The sensor.conf file describes how the data is being collected (or, in this case, has already been collected). It’s needed by rwflowpack. Let’s call our pcap file example.pcap. The sensor.conf file would look something like this:
probe S0 ipfix
poll-directory /home/tmp
end probe
group my-networkS0
ipblocks 10.0.0.0/8
end group
sensor S0
ipfix-probes S0
internal-ipblocks @my-networkS0
external-ipblocks remainder
end sensor
This tells rwflowpack where to look for its data (in this case, /home/tmp, which is where you should copy the pcap file). It defines the internal network as being anything in 10.0.0.0/8, and defines external traffic as anything else.
Now, the silk.conf file:
# silk.conf
# The syntactic format of this file
# version 2 supports sensor descriptions, but
# otherwise identical to 1
version 2
sensor 0 S0 “Internal"
class all
sensors S0
end class
# Editing above this line is sufficient for sensor
# definition.
# Be sure you understand the workings of the
# packing system before editing the class and
# type definitions below. In particular, if you
# change or add-to the following, the C code in
# packlogic-twoway.c will need to change as well.
class all
type 0 in in
type 1 out out
type 2 inweb iw
type 3 outweb ow
type 4 innull innull
type 5 outnull outnull
type 6 int2int int2int
type 7 ext2ext ext2ext
type 8 inicmp inicmp
type 9 outicmp outicmp
type 10 other other
default-types in inweb inicmp
end class
default-class all
# The layout of the tree below SILK_DATA_ROOTDIR.
# Use the default, which assumes a single class.

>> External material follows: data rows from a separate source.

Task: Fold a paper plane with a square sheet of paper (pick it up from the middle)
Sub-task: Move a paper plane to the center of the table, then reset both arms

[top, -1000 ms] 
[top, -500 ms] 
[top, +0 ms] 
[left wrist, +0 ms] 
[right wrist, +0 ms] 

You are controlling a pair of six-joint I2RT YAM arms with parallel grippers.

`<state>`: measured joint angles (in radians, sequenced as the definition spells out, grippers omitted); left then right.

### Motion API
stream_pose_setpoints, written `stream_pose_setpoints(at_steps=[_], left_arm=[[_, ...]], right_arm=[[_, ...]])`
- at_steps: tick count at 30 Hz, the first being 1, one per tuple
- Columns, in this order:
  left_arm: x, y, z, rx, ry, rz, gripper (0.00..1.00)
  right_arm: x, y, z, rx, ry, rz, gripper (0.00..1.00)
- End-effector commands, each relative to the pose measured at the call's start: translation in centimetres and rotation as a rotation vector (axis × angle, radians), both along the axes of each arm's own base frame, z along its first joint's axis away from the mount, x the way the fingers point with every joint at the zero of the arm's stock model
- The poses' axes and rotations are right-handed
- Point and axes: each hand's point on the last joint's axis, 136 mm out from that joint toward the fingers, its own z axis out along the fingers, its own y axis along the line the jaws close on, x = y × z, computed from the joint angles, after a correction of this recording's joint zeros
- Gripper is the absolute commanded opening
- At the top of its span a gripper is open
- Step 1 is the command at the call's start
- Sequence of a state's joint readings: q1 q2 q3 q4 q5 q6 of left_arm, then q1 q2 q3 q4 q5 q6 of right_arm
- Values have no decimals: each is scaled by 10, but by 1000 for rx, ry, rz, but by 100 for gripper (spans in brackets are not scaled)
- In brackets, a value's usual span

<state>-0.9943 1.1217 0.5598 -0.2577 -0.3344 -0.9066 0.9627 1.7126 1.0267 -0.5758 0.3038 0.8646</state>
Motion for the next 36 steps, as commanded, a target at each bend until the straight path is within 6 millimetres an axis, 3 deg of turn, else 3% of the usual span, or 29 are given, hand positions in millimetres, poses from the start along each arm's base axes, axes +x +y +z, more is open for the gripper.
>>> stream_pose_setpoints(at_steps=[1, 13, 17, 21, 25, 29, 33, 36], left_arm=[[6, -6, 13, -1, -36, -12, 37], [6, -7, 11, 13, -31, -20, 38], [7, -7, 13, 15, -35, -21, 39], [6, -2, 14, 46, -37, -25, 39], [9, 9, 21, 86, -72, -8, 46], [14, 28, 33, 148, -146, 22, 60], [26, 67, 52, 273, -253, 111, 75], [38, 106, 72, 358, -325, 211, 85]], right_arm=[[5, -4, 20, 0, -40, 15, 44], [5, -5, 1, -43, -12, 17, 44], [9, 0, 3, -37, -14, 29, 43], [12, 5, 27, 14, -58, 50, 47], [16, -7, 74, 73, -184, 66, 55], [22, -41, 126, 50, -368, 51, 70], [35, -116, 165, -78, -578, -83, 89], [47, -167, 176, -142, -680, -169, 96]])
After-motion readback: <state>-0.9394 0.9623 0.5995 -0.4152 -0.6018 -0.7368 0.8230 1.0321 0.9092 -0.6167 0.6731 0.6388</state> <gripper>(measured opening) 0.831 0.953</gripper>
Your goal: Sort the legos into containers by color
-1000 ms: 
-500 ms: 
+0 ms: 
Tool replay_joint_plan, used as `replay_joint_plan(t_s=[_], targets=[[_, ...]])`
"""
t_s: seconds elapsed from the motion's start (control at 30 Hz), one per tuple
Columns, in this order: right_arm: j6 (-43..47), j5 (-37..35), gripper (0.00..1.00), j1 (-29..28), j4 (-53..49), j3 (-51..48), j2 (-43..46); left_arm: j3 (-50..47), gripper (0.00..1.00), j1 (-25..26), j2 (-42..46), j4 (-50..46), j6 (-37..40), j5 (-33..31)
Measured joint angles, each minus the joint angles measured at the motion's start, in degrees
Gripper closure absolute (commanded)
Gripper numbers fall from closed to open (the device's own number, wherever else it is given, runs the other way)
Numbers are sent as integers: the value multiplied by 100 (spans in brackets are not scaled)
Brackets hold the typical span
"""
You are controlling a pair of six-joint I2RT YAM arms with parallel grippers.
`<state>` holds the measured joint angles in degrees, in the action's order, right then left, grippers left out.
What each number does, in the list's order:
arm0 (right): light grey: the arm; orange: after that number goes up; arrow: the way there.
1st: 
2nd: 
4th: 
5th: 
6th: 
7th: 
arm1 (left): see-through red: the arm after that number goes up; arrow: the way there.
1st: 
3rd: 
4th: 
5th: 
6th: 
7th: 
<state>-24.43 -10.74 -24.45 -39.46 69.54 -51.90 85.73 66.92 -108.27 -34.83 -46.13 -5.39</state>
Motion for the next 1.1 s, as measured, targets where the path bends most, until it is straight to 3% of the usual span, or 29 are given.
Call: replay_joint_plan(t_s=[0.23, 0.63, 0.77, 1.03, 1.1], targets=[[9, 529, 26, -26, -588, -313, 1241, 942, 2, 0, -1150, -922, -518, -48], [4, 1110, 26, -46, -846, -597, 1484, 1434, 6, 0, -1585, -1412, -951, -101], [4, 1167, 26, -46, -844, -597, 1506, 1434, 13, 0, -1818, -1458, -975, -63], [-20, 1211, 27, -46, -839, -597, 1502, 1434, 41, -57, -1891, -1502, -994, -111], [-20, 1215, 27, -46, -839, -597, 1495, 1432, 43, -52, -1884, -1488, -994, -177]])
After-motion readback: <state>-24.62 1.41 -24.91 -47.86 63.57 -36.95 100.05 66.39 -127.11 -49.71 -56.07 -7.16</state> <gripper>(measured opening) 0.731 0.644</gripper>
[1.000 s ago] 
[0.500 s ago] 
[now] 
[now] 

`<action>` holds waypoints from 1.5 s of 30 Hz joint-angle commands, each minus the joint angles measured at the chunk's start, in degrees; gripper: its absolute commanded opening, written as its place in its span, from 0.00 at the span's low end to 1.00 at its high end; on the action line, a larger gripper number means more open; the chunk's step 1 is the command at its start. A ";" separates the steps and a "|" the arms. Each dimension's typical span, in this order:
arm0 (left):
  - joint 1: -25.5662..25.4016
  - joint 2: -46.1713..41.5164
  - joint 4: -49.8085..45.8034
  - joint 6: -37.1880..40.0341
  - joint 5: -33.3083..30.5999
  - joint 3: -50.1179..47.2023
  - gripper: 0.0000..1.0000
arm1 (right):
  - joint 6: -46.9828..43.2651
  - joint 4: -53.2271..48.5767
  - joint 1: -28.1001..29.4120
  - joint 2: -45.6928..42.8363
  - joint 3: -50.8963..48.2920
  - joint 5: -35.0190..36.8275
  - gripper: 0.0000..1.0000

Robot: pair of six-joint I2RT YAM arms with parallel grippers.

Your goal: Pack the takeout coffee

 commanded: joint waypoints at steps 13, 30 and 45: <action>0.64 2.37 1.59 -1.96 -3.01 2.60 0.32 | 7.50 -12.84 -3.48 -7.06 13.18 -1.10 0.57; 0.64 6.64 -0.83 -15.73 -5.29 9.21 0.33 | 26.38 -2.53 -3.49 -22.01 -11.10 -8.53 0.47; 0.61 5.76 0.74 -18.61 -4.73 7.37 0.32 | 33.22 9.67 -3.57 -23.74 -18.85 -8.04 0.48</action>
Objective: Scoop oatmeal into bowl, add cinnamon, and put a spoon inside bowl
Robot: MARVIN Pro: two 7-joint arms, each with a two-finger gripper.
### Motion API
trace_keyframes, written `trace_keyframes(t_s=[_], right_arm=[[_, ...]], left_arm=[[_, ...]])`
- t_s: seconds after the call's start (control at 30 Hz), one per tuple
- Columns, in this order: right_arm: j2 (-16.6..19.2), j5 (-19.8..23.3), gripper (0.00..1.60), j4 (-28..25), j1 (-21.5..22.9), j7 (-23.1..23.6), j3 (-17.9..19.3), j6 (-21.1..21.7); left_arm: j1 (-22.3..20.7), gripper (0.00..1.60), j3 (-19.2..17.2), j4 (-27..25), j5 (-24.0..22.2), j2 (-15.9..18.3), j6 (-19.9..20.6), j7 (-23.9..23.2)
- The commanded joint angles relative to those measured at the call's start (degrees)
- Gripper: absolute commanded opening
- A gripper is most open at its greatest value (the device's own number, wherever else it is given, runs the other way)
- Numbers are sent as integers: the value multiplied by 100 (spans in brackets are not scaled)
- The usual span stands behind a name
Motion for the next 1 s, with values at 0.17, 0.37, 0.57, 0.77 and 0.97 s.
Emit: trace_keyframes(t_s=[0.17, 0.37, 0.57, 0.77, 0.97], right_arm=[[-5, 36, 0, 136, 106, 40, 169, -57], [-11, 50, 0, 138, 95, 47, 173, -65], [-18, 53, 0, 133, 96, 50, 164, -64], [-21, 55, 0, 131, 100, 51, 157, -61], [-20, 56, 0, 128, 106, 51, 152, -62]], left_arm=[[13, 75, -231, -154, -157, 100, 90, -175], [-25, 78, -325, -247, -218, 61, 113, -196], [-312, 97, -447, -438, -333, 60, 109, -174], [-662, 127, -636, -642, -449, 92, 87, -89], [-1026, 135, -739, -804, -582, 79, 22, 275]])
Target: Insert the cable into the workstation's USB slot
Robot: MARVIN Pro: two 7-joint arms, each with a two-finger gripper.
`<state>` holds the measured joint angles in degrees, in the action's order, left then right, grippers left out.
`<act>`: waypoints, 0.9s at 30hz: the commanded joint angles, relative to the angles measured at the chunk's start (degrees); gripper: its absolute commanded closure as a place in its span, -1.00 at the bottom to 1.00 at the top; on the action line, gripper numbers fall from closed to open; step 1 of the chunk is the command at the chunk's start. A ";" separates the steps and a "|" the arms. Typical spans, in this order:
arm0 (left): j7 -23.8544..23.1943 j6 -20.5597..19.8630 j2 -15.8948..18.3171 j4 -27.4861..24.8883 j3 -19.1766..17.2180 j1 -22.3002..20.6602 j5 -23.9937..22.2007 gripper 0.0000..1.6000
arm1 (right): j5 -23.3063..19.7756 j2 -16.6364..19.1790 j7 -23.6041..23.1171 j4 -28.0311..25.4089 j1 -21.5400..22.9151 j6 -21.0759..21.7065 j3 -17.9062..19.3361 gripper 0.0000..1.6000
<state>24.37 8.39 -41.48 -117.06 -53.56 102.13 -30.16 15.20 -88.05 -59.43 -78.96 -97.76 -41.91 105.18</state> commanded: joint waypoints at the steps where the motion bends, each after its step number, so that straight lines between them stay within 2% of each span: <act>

path-format "%N/%T/%Y/%m/%d/%x"
# The plug-in to load to get the packing logic
# to use in rwflowpack.
# The --packing-logic switch to rwflowpack will
# override this value.
# If SiLK was configured with hard-coded packing
# logic, this value is ignored.
packing-logic "packlogic-twoway.so"
Now that these two files have been created, let’s create a directory structure to work in. Make a directory for the repository we’re creating, and a tmp directory for the intermediate stages. I’ll assume you’re in /home currently:
mkdir /home/tmp
mkdir /home/repository
cp example.pcap /home/tmp
cp *.conf /home/repository
We’re ready to convert the pcap data to flow:
yaf --silk --noerror --in=/home/tmp/example.pcap \
--out=/home/tmp/example.yaf
rwflowpack \
--sensor-conf=/home/repository/sensor.conf \
--site-config-file=/home/repository/silk.conf \
--root-directory=/home/repository \
--log-directory=/home/repository
I recommend tailing the log file that’s created by rwflowpack to know when it’s done, so you can kill the process once it finishes. You’ll know when that is because you’ll start seeing entries like:
Flushing files after 120 seconds.
Once it’s finished, you can test your new repository by trying various SiLK tools:
export SILK_DATA_ROOTDIR=/home/repository/
export SILK_CONFIG_FILE=/home/repository/silk.conf
rwfilter --sensors=S0 --start=2015/01/10 --proto=0- --type=in --pass=test.rw
rwcut test.rw
This, of course, assumes that the converted pcap data included data from Jan 10, 2015.